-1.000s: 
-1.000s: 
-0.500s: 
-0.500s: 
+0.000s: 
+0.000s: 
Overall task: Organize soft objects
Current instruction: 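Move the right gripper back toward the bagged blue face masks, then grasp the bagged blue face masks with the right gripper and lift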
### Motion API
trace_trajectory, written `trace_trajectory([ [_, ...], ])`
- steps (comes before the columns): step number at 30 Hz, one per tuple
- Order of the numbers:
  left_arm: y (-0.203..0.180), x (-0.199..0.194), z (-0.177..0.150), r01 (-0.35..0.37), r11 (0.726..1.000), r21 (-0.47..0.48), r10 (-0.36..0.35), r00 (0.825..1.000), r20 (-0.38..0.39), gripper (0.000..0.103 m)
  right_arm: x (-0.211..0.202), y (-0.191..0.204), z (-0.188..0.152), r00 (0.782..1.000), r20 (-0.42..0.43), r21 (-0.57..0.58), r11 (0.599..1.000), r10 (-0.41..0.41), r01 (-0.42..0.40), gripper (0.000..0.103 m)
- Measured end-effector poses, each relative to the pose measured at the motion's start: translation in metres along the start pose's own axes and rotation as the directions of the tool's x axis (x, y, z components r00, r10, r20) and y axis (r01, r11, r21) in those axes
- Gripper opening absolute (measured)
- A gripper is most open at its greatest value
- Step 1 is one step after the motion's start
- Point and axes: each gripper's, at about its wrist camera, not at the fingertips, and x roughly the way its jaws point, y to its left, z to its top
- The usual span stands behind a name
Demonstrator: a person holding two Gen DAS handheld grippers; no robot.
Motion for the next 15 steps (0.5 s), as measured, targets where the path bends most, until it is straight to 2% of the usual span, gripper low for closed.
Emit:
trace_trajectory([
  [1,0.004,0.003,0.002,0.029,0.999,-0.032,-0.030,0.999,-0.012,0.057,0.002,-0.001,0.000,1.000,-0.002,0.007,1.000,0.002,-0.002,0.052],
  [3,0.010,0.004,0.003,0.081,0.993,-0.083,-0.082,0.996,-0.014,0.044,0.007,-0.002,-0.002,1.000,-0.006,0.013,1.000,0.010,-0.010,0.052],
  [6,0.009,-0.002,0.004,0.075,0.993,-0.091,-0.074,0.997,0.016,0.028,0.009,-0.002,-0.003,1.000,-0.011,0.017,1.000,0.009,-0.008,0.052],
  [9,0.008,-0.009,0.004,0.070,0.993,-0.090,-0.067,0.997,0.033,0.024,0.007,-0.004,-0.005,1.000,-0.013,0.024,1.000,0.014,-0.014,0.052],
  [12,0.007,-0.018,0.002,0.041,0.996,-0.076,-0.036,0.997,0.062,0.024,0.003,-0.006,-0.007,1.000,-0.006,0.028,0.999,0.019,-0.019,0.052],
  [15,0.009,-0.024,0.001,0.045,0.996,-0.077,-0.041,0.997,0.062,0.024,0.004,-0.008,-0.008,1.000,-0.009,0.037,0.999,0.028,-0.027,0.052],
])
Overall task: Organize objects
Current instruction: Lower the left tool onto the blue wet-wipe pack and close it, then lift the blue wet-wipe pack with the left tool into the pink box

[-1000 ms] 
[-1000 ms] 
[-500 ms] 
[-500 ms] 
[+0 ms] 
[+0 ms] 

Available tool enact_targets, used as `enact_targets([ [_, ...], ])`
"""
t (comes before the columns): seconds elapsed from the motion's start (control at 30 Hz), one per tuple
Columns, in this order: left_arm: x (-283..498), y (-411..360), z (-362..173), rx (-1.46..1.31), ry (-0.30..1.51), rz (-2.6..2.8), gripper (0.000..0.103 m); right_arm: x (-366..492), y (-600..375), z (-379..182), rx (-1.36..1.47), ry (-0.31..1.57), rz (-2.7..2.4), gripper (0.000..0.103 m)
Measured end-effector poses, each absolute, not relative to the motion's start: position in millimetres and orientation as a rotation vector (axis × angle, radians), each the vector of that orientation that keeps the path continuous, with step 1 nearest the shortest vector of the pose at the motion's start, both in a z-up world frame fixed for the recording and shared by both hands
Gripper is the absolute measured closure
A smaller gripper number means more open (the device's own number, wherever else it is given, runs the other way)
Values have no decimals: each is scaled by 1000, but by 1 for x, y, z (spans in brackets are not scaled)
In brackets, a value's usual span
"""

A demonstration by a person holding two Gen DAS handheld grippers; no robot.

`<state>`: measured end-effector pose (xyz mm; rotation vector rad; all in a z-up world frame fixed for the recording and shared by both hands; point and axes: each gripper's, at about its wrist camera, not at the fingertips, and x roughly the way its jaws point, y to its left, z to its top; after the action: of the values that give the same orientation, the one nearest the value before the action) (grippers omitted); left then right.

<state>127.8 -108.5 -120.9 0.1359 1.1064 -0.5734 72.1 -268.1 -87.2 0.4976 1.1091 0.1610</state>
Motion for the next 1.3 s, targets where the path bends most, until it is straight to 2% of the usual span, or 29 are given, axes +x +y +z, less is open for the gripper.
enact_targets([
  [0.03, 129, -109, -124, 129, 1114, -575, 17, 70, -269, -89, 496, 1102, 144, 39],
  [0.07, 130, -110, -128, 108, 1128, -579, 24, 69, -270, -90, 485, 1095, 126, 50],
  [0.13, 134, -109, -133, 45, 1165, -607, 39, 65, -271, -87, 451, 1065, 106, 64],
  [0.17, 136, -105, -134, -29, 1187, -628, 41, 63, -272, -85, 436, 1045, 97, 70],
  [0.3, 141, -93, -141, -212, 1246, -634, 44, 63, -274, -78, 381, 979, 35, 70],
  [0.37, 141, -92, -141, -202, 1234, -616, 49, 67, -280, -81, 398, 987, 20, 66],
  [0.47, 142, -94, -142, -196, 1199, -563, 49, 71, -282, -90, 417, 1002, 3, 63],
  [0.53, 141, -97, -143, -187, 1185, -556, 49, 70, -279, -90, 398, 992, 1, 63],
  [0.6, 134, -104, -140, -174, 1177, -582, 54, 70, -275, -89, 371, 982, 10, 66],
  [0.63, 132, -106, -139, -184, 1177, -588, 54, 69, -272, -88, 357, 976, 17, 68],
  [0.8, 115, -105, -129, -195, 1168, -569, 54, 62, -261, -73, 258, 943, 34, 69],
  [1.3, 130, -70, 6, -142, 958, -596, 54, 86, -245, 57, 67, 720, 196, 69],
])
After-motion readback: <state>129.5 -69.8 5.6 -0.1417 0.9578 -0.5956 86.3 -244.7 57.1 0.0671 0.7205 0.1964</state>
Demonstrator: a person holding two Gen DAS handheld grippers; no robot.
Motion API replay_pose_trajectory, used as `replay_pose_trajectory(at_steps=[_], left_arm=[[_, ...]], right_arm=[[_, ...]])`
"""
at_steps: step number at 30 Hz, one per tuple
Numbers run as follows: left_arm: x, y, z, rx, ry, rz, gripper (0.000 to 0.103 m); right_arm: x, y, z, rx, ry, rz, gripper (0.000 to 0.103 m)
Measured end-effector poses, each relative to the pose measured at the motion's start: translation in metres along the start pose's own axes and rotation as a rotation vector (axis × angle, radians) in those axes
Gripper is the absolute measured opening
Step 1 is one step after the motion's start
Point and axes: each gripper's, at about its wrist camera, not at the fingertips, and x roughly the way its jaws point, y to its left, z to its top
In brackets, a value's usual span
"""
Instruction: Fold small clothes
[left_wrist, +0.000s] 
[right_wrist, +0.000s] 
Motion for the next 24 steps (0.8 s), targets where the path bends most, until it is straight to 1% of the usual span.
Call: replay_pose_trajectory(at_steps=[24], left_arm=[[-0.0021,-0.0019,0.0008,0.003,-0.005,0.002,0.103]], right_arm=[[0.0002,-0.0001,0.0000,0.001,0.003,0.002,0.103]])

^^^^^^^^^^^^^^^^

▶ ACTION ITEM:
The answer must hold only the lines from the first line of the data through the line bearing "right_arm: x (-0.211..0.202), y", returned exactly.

▶ EXERCISE RESULT:
-1.000s: 
-1.000s: 
-0.500s: 
-0.500s: 
+0.000s: 
+0.000s: 
Overall task: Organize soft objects
Current instruction: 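Move the right gripper back toward the bagged blue face masks, then grasp the bagged blue face masks with the right gripper and lift
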### Motion API
trace_trajectory, written `trace_trajectory([ [_, ...], ])`
- steps (comes before the columns): step number at 30 Hz, one per tuple
- Order of the numbers:
  left_arm: y (-0.203..0.180), x (-0.199..0.194), z (-0.177..0.150), r01 (-0.35..0.37), r11 (0.726..1.000), r21 (-0.47..0.48), r10 (-0.36..0.35), r00 (0.825..1.000), r20 (-0.38..0.39), gripper (0.000..0.103 m)
  right_arm: x (-0.211..0.202), y (-0.191..0.204), z (-0.188..0.152), r00 (0.782..1.000), r20 (-0.42..0.43), r21 (-0.57..0.58), r11 (0.599..1.000), r10 (-0.41..0.41), r01 (-0.42..0.40), gripper (0.000..0.103 m)

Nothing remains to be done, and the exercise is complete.